A woman at an airport is towing her 17.0 kg suitcase at constant speed by pulling on the strap at an angle of θ above the horizontal (Fig. P4.40). She pulls on the strap with a 26.0 N force, and the friction force on the suitcase is 10.0 N. What angle does the strap make with the horizontal?
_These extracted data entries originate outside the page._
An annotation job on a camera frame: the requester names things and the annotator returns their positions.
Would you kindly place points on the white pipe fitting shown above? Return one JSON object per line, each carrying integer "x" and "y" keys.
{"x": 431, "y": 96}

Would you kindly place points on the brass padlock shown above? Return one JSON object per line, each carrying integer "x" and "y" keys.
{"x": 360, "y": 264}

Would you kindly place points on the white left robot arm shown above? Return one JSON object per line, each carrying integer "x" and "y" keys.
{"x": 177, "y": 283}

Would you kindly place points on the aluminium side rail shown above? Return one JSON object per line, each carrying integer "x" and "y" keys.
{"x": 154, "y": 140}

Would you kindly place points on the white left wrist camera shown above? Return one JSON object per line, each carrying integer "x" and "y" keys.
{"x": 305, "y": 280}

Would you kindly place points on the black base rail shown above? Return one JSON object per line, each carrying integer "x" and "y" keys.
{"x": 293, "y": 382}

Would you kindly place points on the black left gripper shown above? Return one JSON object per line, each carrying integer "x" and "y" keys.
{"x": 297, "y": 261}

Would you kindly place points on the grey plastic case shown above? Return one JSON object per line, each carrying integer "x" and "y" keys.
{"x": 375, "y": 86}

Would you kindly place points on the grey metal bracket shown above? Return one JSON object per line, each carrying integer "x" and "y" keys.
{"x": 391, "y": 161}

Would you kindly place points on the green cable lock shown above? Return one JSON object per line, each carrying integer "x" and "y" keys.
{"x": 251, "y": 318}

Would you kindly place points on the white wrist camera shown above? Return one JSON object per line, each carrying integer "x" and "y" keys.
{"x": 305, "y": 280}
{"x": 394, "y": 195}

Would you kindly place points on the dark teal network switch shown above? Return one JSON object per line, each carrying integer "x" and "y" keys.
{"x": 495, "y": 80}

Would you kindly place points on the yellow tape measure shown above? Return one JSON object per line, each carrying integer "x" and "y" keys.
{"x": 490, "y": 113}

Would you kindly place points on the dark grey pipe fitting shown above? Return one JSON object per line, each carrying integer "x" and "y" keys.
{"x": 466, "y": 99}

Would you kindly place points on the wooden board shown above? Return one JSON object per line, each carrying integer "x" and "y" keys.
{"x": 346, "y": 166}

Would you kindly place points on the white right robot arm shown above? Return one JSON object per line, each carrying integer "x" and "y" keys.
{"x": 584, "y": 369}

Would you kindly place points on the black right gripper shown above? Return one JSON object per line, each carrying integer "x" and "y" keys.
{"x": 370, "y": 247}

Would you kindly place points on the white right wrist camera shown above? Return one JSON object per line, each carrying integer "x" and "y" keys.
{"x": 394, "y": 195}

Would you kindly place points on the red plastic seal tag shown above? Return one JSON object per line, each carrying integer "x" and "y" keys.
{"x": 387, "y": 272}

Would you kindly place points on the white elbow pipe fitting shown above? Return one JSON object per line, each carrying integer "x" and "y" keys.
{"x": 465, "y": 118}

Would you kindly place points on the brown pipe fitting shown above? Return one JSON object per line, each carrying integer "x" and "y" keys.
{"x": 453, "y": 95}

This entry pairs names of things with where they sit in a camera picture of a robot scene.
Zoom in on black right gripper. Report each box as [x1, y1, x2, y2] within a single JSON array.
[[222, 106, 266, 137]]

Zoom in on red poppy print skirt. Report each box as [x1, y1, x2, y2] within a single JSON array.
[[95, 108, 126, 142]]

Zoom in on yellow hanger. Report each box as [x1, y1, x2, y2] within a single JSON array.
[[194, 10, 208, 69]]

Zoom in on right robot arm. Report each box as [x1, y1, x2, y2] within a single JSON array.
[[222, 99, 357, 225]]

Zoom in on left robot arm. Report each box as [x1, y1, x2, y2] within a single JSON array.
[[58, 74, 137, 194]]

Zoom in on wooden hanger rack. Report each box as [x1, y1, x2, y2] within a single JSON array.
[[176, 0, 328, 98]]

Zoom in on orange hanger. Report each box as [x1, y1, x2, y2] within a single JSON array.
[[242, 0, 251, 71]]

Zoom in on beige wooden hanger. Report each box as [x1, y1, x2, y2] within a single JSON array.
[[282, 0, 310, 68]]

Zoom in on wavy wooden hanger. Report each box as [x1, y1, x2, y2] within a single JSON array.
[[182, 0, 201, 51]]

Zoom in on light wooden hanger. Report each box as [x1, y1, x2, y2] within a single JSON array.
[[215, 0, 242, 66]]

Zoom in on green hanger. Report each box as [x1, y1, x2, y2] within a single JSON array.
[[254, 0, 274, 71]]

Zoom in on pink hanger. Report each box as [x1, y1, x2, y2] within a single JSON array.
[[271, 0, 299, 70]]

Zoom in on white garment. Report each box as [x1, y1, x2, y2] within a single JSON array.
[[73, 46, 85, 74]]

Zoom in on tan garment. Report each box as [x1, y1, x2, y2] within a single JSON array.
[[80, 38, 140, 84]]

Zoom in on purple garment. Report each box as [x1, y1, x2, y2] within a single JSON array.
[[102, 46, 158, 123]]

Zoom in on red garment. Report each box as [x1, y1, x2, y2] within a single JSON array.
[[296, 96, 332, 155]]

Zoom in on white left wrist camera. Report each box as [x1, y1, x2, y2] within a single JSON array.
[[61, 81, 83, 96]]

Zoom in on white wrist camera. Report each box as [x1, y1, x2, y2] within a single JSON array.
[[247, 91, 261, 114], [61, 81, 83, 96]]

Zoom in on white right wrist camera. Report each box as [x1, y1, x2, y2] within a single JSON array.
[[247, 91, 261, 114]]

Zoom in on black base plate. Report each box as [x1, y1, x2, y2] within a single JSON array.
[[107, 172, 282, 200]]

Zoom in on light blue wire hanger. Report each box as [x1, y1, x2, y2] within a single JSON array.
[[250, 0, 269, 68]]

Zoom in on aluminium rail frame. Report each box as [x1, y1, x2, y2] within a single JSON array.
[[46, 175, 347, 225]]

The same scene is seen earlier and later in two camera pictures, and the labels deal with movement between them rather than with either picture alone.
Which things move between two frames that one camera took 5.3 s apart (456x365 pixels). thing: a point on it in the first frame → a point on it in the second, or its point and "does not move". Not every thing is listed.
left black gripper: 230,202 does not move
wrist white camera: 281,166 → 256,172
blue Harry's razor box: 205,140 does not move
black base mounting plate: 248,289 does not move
What normal force does the ground exert on the suitcase?

To find the angle θ that the strap makes with the horizontal, we can use trigonometry and the given forces.

First, let's resolve the forces acting on the suitcase in the horizontal and vertical directions.

In the horizontal direction:
- The applied force Fapplied is acting in this direction.

In the vertical direction:
- The weight force Fweight is acting downwards.
- The normal force Fnormal is acting upwards.
- The friction force Ffriction is acting upwards (opposite in direction to Fapplied).

Since the suitcase is moving at constant speed, the net force in both the horizontal and vertical directions must be zero.

Now, let's break down the given information:
- Fapplied = 26.0 N
- Ffriction = 10.0 N

To find the weight force, we can use the equation:
Fweight = mg
where m is the mass of the suitcase and g is the acceleration due to gravity.

Given:
m = 17.0 kg (mass of the suitcase)

Let's calculate the weight force:
Fweight = 17.0 kg * 9.8 m/s^2 (approximate value of g)
Fweight = 166.6 N (rounded to one decimal place)

Now, let's analyze the vertical forces:
In the vertical direction, the equation becomes:
ΣFvertical = Fnormal + Fweight - Ffriction = 0

Substituting the known values:
Fnormal + 166.6 N - 10.0 N = 0

Solving for Fnormal:
Fnormal = 166.6 N - 10.0 N
Fnormal = 156.6 N

The normal force exerted by the ground on the suitcase is 156.6 N.

Now, to find the angle θ that the strap makes with the horizontal, we can use the trigonometric relationship between the horizontal and vertical forces.

The relationship is given by:
tan(θ) = (Fweight - Ffriction) / Fapplied

Substituting the known values:
tan(θ) = (166.6 N - 10.0 N) / 26.0 N

Solving for θ:
θ = tan^(-1) ((166.6 N - 10.0 N) / 26.0 N)

Using a calculator, we find:
θ ≈ 80.7 degrees

Therefore, the angle that the strap makes with the horizontal is approximately 80.7 degrees.